Soy un pendejo…
Aug 14th, 2008 by Federico Almada
Me encanta como muchas personas grandes quedan con cara de piedra, cuando en pleno inicio de una reunión, me preguntan… ¿y vos cuantos años tenés?
No es de malvado, ni de pedante, pero es extraño a veces pensar como antes el hecho de que un “pendejo” estuviese presente en una reunión, era inaceptable… y ahora, con las nuevas tecnologías, es casi “obligatorio” o al menos necesario.
La última vez que tuve una reunión (hace un par de semanas), las personas que estaban sentadas en la mesa tenían entre 35 y 50 años, todas con títulos profesionales, familia (hijos, inclusive), coche, hogar propio (bueno, casi todos).
Todos son adultos para mí… bueno, y yo también soy adulto, pero para ellos soy un “pendejo” (si, algunos me lo dicen de confianza que me tienen, pero muchos asumo que se lo callan porque aún no me conocen tanto jeje).
Recuerdo lo que un amigo (KiuS) me comentó una vez, que en otros países (Perú, Chile también), en el momento que vivió allá, se dio cuenta la diferencia en cuanto a las edades que se hacen hasta en las propias familias. Si había reuniones entre dos familias, o de negocios, los hijos comían por separado… simplemente, porque eran más chicos.
En otras culturas, las mujeres no son aceptadas en la mesa, o bien, tienen que quedarse calladas (sea de la edad que sean).
En Argentina, este tipo de cosas no se da a nivel familia (bah, nunca lo viví), pero si a nivel negocios. Cuando te sentás a negociar, la mayoría de las personas involucradas están dentro de un rango de edad determinado (o al menos, tienen un mínimo que excede los 25 o 30 años), mientras que en muchos casos, también hay cierta ‘discriminación’ (si me permiten llamarlo así), por quienes tienen título, son independientes o han tenido éxito en el pasado.

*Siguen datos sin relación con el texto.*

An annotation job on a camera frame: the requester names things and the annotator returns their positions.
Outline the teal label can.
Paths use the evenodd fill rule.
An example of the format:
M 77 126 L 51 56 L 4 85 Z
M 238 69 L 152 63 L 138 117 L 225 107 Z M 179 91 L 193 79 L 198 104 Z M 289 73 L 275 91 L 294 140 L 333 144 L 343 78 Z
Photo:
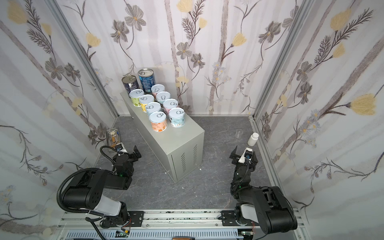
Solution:
M 161 111 L 162 111 L 162 107 L 161 107 L 161 104 L 158 102 L 151 102 L 146 105 L 146 112 L 148 116 L 150 116 L 154 112 L 161 112 Z

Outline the yellow label can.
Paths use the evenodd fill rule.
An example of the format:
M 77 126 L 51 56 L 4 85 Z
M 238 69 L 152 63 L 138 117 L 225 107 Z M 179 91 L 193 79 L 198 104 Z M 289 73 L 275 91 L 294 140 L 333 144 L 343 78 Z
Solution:
M 141 108 L 143 112 L 147 112 L 146 107 L 149 103 L 152 103 L 154 101 L 154 96 L 152 94 L 143 95 L 139 97 L 139 102 L 141 104 Z

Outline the green label can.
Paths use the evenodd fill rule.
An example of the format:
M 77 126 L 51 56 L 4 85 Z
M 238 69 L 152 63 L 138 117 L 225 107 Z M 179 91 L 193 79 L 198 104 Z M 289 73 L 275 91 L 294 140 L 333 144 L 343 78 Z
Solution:
M 140 97 L 142 97 L 144 94 L 145 92 L 141 89 L 135 89 L 129 93 L 129 97 L 131 98 L 131 101 L 135 107 L 141 106 Z

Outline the pink orange label can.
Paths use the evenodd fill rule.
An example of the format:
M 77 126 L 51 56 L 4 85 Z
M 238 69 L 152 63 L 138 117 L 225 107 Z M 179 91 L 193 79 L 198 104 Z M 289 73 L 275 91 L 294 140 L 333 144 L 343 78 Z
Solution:
M 168 99 L 163 103 L 163 108 L 165 112 L 168 114 L 171 109 L 177 108 L 179 106 L 179 102 L 176 99 Z

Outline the white brown label can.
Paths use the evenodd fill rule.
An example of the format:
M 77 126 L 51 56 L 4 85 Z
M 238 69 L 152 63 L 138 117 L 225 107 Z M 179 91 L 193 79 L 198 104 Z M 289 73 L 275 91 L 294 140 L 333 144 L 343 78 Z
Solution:
M 156 95 L 156 100 L 158 103 L 160 103 L 161 105 L 164 104 L 164 102 L 168 99 L 171 98 L 171 94 L 169 92 L 166 92 L 166 91 L 162 91 L 162 92 L 159 92 L 157 93 Z

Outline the dark navy tall can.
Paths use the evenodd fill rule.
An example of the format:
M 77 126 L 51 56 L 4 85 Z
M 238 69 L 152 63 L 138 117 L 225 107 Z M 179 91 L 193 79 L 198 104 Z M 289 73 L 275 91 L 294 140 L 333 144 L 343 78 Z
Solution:
M 136 76 L 134 75 L 126 75 L 122 78 L 122 83 L 129 94 L 133 90 L 139 89 L 139 83 L 137 81 Z

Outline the blue label tall can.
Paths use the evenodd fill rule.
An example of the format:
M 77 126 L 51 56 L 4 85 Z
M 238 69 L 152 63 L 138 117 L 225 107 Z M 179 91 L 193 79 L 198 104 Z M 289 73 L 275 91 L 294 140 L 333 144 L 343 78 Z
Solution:
M 141 69 L 138 72 L 141 85 L 145 93 L 150 93 L 152 87 L 156 84 L 154 71 L 152 69 Z

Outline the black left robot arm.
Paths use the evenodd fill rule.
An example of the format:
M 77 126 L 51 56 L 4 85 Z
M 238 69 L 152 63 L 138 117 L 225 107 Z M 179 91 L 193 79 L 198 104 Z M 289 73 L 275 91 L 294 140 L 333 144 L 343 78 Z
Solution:
M 123 144 L 108 149 L 115 152 L 109 159 L 112 169 L 84 168 L 71 174 L 58 188 L 57 203 L 65 212 L 94 215 L 86 221 L 92 225 L 99 222 L 103 229 L 141 227 L 143 211 L 129 211 L 126 203 L 104 196 L 103 191 L 127 190 L 133 180 L 134 163 L 142 155 L 137 147 L 128 153 Z

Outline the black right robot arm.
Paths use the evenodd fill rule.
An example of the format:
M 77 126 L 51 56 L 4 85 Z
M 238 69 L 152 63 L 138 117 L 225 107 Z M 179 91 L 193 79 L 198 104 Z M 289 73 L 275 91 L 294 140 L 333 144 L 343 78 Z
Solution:
M 238 155 L 235 148 L 230 159 L 235 165 L 230 193 L 238 201 L 235 208 L 238 223 L 242 220 L 257 223 L 265 235 L 296 230 L 298 221 L 293 207 L 281 189 L 251 185 L 251 173 L 258 163 L 255 152 L 246 148 L 242 155 Z

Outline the grey metal cabinet counter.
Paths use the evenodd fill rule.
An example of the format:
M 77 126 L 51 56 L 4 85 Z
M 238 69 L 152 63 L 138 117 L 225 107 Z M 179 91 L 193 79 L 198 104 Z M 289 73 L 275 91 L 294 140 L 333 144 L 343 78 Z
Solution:
M 174 183 L 202 164 L 205 131 L 190 116 L 185 116 L 183 127 L 174 128 L 167 121 L 168 127 L 158 133 L 153 130 L 148 115 L 133 105 L 128 93 L 123 91 L 121 96 L 138 132 Z

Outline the white plastic bottle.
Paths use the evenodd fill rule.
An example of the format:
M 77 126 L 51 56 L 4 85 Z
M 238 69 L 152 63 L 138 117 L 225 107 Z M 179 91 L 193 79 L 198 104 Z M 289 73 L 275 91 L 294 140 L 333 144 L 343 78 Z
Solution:
M 253 147 L 259 139 L 259 134 L 258 133 L 252 133 L 248 140 L 248 146 Z

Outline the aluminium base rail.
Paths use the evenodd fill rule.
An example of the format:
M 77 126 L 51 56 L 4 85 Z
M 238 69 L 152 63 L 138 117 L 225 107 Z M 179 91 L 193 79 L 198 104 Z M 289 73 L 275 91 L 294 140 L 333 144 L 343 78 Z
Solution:
M 238 224 L 230 210 L 141 210 L 131 213 L 123 228 L 98 227 L 86 222 L 85 214 L 65 213 L 54 240 L 309 240 L 304 220 L 294 211 L 298 228 L 265 235 L 256 223 Z

Ahora bien, con las nuevas tecnologías, muchas de estas personas quedan abiertas de piernas frente a “pendejos” que saben manejarlas y sacarles máximo provecho, por lo que si bien algunos se reusan (me ha pasado), la mayoría ya está aceptando esta nueva ‘tendencia’.
Solo de comentario final, que cuando fui a ver mi primer ‘cliente’ en Córdoba, la persona que me atendió me trató bárbaro (no preguntó edad, pero bueno… tenía 18 años, y calculo que lo estimaba), y la secretaria no sabía como ‘tratarme’ (me tuteo un par de veces, pero frente a su jefe me llamó Señor xD!!). Lo peor, es que mis nervios ante una persona más grande (y encima con empresa, éxito, título”S”, etc), me llevaron a una nube de pedos, por lo que al momento que la secretaria me trajo un café, no le puse azúcar… y mi cara me delató al toque… por lo que el cliente se tentó… y bueno, ganamos confianza (que hasta el momento no teníamos).
Lo bueno de todo, que si bien es un tanto duro para nosotros como “pendejos” al principio, con el tiempo estas personas terminan respetándonos del mismo modo que nosotros lo hacemos con ellos… por lo que no es un problema eterno (aunque, ante un nuevo cliente, se enfrentarán a la misma historia, lamentablemente).